If you own qualifying investments, it's possible to transfer these to an RRSP and obtain a deduction based on their market value. Some candidates include shares that trade on qualifying stock exchanges, Canada Savings Bonds, and so on. For this strategy, you'll need to set up a self-directed RRSP (e.g., at your bank or broker), because they allow you to pick and choose your RRSP investments. Alternatively, it's possible to do a swap for an RRSP's cash or other assets of an equivalent value. In this case, though, you won't get a tax deduction.

Either way, though, there will be a "deemed sale" based on the current market value of the transferred assets. If the value is different than the cost, the Canada Revenue Agency can challenge in two different ways. First, if the investment has gone up in value, there will be capital gains tax to pay. But you may also have offsetting capital losses if you sell other investments that have declined in value. Even if you don't have any losers in your portfolio, since the contribution itself will shelter at least double the capital gains tax, these contributions may not be a bad idea, especially if you would not otherwise have the resources to make a contribution.
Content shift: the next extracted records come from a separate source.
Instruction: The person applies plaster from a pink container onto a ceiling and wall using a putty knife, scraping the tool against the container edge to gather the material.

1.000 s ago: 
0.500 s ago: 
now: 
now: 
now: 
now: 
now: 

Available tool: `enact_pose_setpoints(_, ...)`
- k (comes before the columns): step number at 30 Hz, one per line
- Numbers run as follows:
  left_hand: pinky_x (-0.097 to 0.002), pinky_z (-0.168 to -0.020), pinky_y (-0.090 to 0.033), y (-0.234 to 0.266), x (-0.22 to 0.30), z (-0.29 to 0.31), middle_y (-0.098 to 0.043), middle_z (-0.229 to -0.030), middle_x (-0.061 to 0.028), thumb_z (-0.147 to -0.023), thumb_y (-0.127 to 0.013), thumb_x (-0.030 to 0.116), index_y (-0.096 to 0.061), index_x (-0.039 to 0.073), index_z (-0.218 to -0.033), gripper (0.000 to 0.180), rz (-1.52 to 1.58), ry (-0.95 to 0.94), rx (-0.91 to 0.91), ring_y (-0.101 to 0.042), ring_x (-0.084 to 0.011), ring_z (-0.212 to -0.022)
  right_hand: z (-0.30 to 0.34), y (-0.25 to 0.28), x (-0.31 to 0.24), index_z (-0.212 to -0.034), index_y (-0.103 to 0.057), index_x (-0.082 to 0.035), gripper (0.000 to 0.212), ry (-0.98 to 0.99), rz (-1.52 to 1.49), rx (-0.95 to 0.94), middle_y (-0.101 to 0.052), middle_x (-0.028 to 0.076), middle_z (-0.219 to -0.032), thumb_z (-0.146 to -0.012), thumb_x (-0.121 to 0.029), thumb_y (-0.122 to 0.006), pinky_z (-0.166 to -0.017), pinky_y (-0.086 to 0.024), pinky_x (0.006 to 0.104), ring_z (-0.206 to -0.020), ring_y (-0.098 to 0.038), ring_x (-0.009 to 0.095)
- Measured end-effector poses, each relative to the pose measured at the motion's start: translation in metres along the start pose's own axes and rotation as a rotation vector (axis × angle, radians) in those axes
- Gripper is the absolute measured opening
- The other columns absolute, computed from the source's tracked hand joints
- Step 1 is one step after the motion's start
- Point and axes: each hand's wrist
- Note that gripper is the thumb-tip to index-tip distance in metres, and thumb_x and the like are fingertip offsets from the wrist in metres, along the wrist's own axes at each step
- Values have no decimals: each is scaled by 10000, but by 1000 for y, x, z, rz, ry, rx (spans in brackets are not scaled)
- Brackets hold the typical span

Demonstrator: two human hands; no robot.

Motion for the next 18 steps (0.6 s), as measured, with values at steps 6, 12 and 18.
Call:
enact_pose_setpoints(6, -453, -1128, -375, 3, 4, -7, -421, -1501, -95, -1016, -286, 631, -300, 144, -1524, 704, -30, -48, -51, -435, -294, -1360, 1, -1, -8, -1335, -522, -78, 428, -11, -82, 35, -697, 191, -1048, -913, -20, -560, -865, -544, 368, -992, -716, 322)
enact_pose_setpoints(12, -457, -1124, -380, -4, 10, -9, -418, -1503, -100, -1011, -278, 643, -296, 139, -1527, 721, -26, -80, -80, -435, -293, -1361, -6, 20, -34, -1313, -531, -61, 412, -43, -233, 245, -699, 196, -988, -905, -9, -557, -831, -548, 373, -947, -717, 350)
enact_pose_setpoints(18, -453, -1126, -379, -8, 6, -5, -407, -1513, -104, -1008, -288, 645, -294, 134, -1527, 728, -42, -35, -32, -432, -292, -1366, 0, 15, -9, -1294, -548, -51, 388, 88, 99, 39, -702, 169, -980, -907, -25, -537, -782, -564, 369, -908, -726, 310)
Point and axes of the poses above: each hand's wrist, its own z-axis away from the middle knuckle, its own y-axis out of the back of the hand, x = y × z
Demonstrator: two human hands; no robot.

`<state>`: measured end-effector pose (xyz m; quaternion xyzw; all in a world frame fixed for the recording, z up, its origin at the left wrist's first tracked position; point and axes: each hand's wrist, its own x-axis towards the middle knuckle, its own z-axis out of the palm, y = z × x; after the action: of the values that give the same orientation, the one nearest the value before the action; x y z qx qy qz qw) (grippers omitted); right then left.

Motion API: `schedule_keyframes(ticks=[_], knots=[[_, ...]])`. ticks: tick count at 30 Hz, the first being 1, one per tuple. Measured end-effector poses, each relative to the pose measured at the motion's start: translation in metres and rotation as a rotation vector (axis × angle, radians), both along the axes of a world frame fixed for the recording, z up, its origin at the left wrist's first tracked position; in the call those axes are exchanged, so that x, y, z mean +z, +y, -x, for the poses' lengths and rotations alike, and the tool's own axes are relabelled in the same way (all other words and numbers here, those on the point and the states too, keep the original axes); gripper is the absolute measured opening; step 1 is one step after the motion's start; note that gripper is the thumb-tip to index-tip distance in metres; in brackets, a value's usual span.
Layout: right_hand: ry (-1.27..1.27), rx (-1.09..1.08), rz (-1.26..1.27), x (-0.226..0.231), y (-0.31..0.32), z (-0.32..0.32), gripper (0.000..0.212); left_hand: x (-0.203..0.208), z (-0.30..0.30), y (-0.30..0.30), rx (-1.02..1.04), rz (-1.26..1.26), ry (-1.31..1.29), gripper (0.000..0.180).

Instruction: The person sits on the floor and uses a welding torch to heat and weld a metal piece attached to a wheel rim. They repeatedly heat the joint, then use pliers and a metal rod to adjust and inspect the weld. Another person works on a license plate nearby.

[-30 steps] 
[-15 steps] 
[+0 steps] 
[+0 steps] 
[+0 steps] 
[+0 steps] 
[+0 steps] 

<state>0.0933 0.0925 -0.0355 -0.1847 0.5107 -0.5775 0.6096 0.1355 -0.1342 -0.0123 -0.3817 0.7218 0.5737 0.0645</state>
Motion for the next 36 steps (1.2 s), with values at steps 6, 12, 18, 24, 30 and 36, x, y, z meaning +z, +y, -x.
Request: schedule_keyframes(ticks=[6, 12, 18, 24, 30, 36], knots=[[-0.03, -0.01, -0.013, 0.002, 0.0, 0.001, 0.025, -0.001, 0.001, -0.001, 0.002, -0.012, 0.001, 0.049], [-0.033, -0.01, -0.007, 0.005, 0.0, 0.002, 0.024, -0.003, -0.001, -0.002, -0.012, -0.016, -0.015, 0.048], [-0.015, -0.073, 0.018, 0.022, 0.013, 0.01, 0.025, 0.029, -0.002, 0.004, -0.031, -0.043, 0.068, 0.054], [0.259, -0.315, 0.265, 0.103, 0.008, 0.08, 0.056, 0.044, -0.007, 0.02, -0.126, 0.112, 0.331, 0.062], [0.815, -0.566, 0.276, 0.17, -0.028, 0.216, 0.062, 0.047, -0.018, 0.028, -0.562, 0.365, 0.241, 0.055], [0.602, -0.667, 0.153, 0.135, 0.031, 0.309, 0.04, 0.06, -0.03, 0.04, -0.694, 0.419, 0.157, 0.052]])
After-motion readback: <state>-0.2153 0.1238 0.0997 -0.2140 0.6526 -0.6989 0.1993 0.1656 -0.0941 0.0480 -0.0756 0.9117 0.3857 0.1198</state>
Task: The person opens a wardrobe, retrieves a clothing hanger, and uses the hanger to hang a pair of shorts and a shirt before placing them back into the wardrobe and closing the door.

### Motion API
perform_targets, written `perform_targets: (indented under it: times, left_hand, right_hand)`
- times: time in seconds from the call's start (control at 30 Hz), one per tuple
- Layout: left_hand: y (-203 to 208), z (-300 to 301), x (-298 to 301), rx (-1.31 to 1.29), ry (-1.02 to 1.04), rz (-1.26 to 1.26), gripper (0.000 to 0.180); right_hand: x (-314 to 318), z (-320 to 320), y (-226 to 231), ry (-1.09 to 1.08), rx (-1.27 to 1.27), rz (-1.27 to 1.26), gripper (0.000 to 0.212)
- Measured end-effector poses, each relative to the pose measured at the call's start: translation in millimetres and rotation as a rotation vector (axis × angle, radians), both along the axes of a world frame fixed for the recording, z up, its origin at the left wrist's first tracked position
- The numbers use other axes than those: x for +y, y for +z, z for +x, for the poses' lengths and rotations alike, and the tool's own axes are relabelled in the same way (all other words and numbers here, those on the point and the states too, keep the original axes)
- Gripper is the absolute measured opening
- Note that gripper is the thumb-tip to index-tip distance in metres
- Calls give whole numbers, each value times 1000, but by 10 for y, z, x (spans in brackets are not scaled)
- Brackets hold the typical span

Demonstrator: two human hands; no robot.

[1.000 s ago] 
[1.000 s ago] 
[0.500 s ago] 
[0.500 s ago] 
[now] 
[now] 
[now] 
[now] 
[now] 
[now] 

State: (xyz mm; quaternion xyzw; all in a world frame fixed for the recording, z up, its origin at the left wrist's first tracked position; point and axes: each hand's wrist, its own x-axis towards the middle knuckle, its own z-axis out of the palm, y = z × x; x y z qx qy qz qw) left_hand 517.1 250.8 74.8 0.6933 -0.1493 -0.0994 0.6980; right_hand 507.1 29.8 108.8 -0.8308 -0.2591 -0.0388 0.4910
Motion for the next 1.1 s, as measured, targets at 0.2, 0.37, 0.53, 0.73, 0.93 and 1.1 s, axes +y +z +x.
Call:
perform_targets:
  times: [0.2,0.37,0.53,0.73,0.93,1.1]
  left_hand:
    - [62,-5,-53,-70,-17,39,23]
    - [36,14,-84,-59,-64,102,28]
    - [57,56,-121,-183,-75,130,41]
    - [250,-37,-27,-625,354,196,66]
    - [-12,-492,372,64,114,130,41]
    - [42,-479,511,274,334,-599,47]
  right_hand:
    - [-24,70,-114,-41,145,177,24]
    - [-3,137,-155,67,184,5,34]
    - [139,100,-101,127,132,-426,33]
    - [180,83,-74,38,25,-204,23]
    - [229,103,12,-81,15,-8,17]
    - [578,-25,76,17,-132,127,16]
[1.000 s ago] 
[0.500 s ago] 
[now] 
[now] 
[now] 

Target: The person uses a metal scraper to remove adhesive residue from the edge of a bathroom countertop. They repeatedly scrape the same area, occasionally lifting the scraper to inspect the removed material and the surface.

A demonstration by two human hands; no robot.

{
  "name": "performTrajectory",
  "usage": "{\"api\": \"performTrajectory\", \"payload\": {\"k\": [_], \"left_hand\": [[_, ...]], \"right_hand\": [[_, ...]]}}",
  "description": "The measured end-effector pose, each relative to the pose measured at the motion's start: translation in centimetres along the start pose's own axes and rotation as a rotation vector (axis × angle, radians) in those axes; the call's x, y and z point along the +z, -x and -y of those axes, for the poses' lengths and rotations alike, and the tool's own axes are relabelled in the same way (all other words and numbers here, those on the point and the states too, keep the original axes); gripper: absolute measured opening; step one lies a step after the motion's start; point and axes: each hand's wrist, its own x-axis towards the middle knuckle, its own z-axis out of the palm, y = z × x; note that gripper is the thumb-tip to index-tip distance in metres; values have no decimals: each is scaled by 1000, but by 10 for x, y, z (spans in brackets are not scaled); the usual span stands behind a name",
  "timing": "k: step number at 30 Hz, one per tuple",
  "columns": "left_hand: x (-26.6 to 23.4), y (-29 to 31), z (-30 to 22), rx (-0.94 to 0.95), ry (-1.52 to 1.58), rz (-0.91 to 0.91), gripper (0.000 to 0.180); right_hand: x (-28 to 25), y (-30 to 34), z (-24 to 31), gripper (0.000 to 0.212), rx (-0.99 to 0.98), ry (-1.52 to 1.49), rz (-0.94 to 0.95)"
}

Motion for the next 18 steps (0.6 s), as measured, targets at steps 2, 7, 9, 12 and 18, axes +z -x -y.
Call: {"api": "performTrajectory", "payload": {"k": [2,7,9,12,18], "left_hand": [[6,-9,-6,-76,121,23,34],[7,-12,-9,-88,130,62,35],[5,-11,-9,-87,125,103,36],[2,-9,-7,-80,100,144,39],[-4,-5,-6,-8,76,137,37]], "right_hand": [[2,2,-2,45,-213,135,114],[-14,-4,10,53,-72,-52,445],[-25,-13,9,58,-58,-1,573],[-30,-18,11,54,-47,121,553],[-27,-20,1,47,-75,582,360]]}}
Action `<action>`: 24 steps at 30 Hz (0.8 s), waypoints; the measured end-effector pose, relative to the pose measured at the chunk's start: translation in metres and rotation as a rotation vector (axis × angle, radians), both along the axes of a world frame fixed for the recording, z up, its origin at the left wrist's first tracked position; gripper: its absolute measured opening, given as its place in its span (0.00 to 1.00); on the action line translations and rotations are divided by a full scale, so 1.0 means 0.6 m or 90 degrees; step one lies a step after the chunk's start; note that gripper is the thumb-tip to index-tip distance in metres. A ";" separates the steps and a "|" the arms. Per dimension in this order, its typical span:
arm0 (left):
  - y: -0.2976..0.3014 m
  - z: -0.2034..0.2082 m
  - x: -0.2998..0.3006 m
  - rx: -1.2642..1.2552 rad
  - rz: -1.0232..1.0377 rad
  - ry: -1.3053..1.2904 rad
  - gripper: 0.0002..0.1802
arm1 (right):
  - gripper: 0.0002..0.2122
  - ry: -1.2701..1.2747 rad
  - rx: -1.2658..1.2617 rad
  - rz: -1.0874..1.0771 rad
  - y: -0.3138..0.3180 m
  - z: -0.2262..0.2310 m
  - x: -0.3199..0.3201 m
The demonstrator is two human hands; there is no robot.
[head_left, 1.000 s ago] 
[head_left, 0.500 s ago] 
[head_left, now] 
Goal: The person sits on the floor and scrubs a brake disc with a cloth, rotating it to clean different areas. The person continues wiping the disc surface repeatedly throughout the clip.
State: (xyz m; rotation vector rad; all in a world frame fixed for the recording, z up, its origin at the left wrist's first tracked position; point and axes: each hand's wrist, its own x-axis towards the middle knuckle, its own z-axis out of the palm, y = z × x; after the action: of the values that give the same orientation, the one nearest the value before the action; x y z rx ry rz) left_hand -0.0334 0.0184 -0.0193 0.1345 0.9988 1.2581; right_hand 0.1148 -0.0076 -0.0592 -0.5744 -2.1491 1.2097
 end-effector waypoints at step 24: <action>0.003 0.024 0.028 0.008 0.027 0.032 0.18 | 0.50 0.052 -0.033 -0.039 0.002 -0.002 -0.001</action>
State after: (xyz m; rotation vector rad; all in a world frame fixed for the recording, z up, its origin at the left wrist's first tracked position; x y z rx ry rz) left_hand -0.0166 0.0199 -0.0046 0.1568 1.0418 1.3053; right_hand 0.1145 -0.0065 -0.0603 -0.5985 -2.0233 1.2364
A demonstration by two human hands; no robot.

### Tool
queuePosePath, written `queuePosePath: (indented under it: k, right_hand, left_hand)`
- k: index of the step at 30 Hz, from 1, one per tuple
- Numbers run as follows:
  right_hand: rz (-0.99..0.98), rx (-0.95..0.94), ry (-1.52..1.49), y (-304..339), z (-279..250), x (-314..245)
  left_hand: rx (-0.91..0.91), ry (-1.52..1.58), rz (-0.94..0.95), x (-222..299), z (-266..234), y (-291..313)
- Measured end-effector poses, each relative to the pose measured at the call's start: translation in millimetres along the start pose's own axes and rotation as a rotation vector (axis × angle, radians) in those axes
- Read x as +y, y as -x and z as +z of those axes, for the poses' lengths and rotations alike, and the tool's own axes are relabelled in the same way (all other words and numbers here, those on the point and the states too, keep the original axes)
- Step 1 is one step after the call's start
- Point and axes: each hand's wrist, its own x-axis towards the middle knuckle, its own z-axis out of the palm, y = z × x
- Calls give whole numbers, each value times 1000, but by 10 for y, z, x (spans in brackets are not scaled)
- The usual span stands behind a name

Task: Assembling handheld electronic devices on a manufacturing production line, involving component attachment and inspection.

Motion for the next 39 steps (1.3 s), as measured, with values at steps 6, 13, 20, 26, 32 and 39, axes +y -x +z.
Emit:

If the value of your investments has dropped since you originally invested, another set of tax rules known as "stop-loss rules" may deny the loss (this applies when you sell and you (or an "affiliated person," i.e., a spouse or minor child) reacquire the investment within 30 days). One potential alternative that may avoid the stop-loss rules is to sell your shares and then have the RRSP reacquire the same investment. Be warned though: some CRA Technical Interpretations suggest that the General Anti-Avoidance Rule (GAAR) might apply in these cases. Whether CRA would succeed on this basis (especially in light of certain Supreme Court decisions on GAAR), or even bother to make a federal case about your tax file to begin with, is another matter.

Retiring allowances

A large severance payment may present a great opportunity for a catch-up contribution. Kicking the severance payment directly into your RRSP may shelter tax you would otherwise pay on the severance itself.

For longer-standing employees, there's another opportunity to enlarge your RRSP contributions as a result of a severance payment, as this type of payment usually qualifies as a so-called "retiring allowance" if you were in the job during 1995 or previously. The amount per year that you can contribute to your RRSP – this is over and above your normal RRSP limits – is $2,000 for each year between 1989 and 1995 during which you had the job. (For years of service prior to 1989, the extra RRSP contribution room can be hiked to $3,500 from $2,000, except for years where employer contributions to a pension or deferred profit-sharing plan have since "vested.")

If your employer transfers the retiring allowance directly to an RRSP, withholding tax on the payment can be avoided. Otherwise, you must make the retiring allowance contribution by the normal RRSP deadline for the year in which the retiring allowance is received. By the way, you can't contribute a retiring allowance to a spousal RRSP.

Previously published in The Fund Library on January 12, 2017

The content of this article is intended to provide a general guide to the subject matter. Specialist advice should be sought about your specific circumstances.